Fondi d’investimento extra-Ue: svolta sul fisco discriminatorio

I fondi di investimento mobiliari “extra-Ue” (diversi da fondi Ue armonizzati alla disciplina Ucits o alla disciplina dei “fondi di investimento alternativi”) sono soggetti in Italia ad un regime fiscale penalizzante e discriminatorio rispetto a quello applicabile ai fondi italiani ed europei.
In base alla normativa oggi in vigore, la penalizzazione opera su due livelli:
i) a livello di investimenti: mentre i fondi italiani ed europei sono esenti da imposta rispetto alla maggior parte dei redditi di fonte italiana, i fondi extra-Ue scontano nella maggior parte dei casi una tassazione in uscita “piena”, generalmente con l’aliquota ordinaria del 26% (salvo la possibilità di applicare la ridotta aliquota convenzionale);
ii) a livello di investitori persone fisiche: mentre i proventi derivanti da fondi italiani ed europei scontano una ritenuta a titolo d’imposta nella misura del 26%, i proventi derivanti da fondi extra-Ue rientrano nella base imponibile Irpef (con una tassazione marginale pari a circa il 45% se si considera l’applicazione anche delle relative addizionali). La tassazione dei proventi derivanti dai fondi extra-Ue può inoltre essere aggravata dalla differente qualificazione che tali fondi hanno in base alla normativa estera – per effetto della quale sono spesso trattati come fiscalmente trasparenti – rispetto alla normativa italiana – che in ogni caso considera i fondi esteri come fiscalmente “opachi”. Tale differente qualificazione non consente generalmente di beneficiare dell’applicazione dei trattati sui proventi realizzati dal fondo né del credito d’imposta in Italia per gli investitori.

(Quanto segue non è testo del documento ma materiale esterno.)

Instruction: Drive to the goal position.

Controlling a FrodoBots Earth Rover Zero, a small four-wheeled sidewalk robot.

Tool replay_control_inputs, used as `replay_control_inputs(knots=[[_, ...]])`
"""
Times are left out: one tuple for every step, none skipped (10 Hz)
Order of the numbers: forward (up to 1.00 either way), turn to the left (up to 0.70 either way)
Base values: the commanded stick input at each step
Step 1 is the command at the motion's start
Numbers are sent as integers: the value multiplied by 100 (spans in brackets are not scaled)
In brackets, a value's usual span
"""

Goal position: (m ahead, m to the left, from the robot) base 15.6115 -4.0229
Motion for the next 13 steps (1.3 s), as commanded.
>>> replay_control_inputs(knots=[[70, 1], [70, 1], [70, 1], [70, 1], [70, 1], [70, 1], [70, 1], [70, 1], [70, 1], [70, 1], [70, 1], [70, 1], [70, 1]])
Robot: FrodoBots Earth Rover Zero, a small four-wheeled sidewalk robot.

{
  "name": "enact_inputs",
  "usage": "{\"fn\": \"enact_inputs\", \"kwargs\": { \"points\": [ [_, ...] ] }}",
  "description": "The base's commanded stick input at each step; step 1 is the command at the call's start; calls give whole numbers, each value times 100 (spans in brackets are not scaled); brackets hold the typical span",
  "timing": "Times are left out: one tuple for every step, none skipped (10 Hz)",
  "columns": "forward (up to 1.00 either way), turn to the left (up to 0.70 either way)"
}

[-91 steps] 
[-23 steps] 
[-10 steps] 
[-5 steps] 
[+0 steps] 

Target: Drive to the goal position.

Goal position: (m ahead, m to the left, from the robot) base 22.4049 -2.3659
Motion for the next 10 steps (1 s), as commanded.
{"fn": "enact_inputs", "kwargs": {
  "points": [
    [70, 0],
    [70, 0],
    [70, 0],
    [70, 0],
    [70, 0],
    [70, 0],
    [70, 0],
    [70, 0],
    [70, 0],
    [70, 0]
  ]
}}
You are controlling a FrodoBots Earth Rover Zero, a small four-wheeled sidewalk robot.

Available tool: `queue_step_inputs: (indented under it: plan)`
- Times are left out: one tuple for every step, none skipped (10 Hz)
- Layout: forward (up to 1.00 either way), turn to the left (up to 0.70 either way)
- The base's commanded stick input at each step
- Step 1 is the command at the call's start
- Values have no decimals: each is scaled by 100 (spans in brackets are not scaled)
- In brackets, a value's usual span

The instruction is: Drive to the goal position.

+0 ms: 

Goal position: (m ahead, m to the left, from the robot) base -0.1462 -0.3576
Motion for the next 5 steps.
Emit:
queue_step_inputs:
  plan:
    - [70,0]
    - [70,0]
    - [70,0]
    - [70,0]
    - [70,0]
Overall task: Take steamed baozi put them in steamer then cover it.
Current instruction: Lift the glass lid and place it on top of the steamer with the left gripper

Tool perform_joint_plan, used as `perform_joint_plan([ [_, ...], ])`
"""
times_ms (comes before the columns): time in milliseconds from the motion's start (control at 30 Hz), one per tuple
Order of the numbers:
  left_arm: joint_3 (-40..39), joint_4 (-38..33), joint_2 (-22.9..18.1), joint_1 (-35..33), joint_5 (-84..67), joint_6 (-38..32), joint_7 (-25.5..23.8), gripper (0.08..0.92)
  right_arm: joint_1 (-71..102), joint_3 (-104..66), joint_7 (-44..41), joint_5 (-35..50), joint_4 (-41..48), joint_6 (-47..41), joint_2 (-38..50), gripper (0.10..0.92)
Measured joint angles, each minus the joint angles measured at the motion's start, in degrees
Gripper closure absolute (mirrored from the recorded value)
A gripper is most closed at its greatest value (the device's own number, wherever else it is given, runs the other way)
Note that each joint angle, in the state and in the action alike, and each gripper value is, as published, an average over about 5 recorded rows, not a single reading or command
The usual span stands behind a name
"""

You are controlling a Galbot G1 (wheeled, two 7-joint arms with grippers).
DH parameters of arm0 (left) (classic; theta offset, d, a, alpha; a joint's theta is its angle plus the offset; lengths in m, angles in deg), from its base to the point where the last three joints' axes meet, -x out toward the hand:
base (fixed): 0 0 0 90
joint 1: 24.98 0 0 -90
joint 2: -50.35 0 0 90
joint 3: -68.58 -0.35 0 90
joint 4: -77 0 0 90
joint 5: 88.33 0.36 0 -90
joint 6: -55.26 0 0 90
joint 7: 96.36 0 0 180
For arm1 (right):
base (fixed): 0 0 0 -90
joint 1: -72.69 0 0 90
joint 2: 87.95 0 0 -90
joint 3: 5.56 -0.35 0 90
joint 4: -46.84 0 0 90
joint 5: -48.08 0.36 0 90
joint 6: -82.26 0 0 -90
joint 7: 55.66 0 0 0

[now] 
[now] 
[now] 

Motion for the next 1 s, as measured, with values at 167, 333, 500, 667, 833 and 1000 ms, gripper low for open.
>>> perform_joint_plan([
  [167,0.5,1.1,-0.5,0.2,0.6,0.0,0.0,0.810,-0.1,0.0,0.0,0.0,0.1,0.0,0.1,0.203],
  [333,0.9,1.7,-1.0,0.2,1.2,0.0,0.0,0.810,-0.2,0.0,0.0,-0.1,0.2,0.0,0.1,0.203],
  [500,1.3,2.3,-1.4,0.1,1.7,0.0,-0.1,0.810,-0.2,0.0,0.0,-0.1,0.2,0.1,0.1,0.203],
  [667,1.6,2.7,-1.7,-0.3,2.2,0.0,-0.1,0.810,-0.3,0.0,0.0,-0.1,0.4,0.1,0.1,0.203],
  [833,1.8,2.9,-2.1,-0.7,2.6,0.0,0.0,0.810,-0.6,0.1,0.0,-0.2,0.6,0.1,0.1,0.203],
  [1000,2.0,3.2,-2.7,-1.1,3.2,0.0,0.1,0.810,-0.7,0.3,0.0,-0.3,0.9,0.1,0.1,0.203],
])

Il regime discriminatorio appena sintetizzato trova applicazione per qualsiasi fondo estero (mutual fund, hedge fund, fondi di private equity, ecc.), nonché per gli etf il cui investimento per un investitore italiano viene fiscalmente assimilato a quello in un fondo di investimento.
In tale contesto, una recentissima sentenza della Corte di Cassazione (la n. 21454 del 5 luglio 2022) potrebbe rappresentare un punto di svolta per i fondi di investimento extra-Ue. Con tale sentenza la Corte di Cassazione ha infatti riconosciuto che l’applicazione di un regime fiscale discriminatorio nei confronti di fondi extra-Ue è contraria ai principi comunitari e in particolare al principio della libera circolazione dei capitali tutelato dal Trattato Ue. La sentenza ha ad oggetto la tassazione dei dividendi di fonte italiana percepiti da un mutual fund statunitense e fa riferimento al regime impositivo in vigore fino al 30 giugno 2011. I principi affermati dalla Corte hanno però una portata ben più ampia che mette sotto esame ogni discriminazione fiscale applicata nei confronti di fondi extra-Ue.
Occorre infatti ricordare che il principio di libera circolazione dei capitali vieta ai Paesi Ue di adottare norme fiscali che possano discriminare:
- investimenti di capitali in asset situati nel proprio Paese da parte di un investitore residente di un altro Paese, anche extra-Ue, rispetto ad un investitore residente nel proprio Paese;
- investitori del proprio Paese che decidono di effettuare investimenti di capitali in asset situati in altri Paesi, anche extra-Ue, rispetto ad assets comparabili situati nel proprio Paese. Affinché i principi comunitari siano applicabili è sostanzialmente necessaria la presenza di due condizioni.
Innanzitutto, i fondi extra-Ue devono essere comparabili ai fondi italiani (è necessario che le quote siano commercializzate nei confronti di una pluralità di investitori, il fondo abbia una politica di investimento predefinita, gli investitori non abbiano poteri gestori, esista una forma di vigilanza da parte di un’autorità pubblica). In secondo luogo, il fondo deve essere situato in un Paese che garantisce un adeguato scambio di informazioni con l’Italia.